§ **What this task involves**:
Word for word, restate the listing that follows and leave out the images.
----
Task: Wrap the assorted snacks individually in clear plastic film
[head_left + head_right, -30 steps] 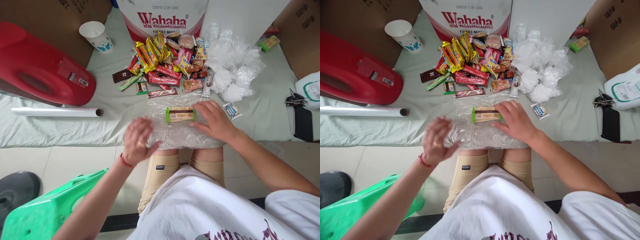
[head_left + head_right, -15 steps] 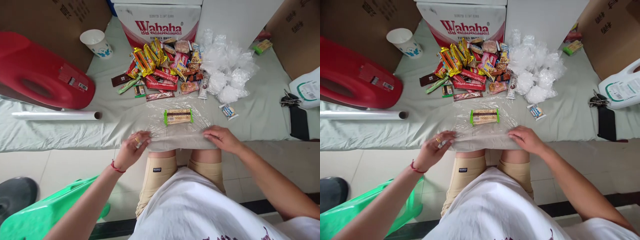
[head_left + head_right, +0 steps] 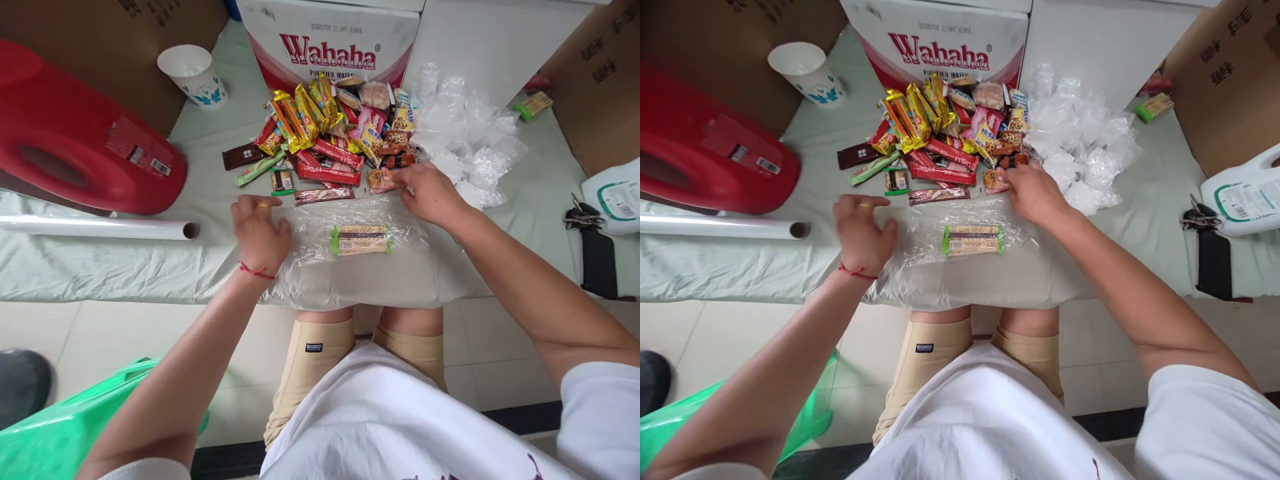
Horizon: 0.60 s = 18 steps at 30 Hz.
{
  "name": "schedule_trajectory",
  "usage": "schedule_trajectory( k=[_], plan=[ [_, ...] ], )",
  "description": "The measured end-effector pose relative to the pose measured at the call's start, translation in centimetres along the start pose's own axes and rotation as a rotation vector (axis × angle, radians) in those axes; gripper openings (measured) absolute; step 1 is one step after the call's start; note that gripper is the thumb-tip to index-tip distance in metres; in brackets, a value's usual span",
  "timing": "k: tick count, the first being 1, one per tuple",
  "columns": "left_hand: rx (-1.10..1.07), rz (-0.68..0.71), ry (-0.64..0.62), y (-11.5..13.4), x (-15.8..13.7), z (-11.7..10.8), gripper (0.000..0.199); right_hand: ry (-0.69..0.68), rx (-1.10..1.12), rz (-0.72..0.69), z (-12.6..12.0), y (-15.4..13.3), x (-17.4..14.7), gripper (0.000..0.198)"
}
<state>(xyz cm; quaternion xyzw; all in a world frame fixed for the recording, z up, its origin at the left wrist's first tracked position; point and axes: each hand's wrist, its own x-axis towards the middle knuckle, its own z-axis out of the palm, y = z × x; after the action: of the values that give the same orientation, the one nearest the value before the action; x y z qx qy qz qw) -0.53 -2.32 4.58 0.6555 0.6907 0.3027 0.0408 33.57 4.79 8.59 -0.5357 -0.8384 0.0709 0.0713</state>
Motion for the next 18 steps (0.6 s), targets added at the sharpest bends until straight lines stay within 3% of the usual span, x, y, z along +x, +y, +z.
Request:
schedule_trajectory(
  k=[2, 3, 5, 6, 11, 14, 18],
  plan=[
    [-0.025, 0.185, 0.22, 1.0, -1.8, -1.2, 0.028, -0.106, 0.022, -0.089, 0.6, -1.9, 2.2, 0.03],
    [-0.07, 0.319, 0.267, 1.7, -2.7, -1.6, 0.028, -0.169, 0.024, -0.121, 1.1, -2.8, 3.2, 0.029],
    [-0.14, 0.566, 0.122, 3.3, -4.6, -1.7, 0.032, -0.261, 0.015, -0.151, 2.2, -4.2, 4.8, 0.03],
    [-0.114, 0.618, 0.027, 4.1, -5.3, -1.4, 0.035, -0.287, 0.018, -0.148, 2.8, -4.6, 5.5, 0.032],
    [0.119, 0.546, -0.33, 6.3, -6.6, 1.6, 0.043, -0.37, 0.123, -0.132, 3.3, -4.5, 7.4, 0.021],
    [0.18, 0.483, -0.423, 6.8, -6.3, 2.0, 0.044, -0.306, 0.175, -0.272, 1.8, -4.5, 6.9, 0.015],
    [0.206, 0.391, -0.506, 7.6, -6.0, 1.4, 0.047, -0.293, 0.22, -0.51, 0.5, -6.0, 2.6, 0.016]
  ],
)
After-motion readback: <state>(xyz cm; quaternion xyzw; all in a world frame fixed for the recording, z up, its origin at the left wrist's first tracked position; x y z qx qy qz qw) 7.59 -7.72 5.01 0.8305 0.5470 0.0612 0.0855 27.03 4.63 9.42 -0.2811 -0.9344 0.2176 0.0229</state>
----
§ **Written solution**:
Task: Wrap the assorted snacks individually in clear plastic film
[head_left + head_right, -30 steps] 
[head_left + head_right, -15 steps] 
[head_left + head_right, +0 steps] 
Horizon: 0.60 s = 18 steps at 30 Hz.
{
  "name": "schedule_trajectory",
  "usage": "schedule_trajectory( k=[_], plan=[ [_, ...] ], )",
  "description": "The measured end-effector pose relative to the pose measured at the call's start, translation in centimetres along the start pose's own axes and rotation as a rotation vector (axis × angle, radians) in those axes; gripper openings (measured) absolute; step 1 is one step after the call's start; note that gripper is the thumb-tip to index-tip distance in metres; in brackets, a value's usual span",
  "timing": "k: tick count, the first being 1, one per tuple",
  "columns": "left_hand: rx (-1.10..1.07), rz (-0.68..0.71), ry (-0.64..0.62), y (-11.5..13.4), x (-15.8..13.7), z (-11.7..10.8), gripper (0.000..0.199); right_hand: ry (-0.69..0.68), rx (-1.10..1.12), rz (-0.72..0.69), z (-12.6..12.0), y (-15.4..13.3), x (-17.4..14.7), gripper (0.000..0.198)"
}
<state>(xyz cm; quaternion xyzw; all in a world frame fixed for the recording, z up, its origin at the left wrist's first tracked position; point and axes: each hand's wrist, its own x-axis towards the middle knuckle, its own z-axis out of the palm, y = z × x; after the action: of the values that give the same orientation, the one nearest the value before the action; x y z qx qy qz qw) -0.53 -2.32 4.58 0.6555 0.6907 0.3027 0.0408 33.57 4.79 8.59 -0.5357 -0.8384 0.0709 0.0713</state>
Motion for the next 18 steps (0.6 s), targets added at the sharpest bends until straight lines stay within 3% of the usual span, x, y, z along +x, +y, +z.
Request:
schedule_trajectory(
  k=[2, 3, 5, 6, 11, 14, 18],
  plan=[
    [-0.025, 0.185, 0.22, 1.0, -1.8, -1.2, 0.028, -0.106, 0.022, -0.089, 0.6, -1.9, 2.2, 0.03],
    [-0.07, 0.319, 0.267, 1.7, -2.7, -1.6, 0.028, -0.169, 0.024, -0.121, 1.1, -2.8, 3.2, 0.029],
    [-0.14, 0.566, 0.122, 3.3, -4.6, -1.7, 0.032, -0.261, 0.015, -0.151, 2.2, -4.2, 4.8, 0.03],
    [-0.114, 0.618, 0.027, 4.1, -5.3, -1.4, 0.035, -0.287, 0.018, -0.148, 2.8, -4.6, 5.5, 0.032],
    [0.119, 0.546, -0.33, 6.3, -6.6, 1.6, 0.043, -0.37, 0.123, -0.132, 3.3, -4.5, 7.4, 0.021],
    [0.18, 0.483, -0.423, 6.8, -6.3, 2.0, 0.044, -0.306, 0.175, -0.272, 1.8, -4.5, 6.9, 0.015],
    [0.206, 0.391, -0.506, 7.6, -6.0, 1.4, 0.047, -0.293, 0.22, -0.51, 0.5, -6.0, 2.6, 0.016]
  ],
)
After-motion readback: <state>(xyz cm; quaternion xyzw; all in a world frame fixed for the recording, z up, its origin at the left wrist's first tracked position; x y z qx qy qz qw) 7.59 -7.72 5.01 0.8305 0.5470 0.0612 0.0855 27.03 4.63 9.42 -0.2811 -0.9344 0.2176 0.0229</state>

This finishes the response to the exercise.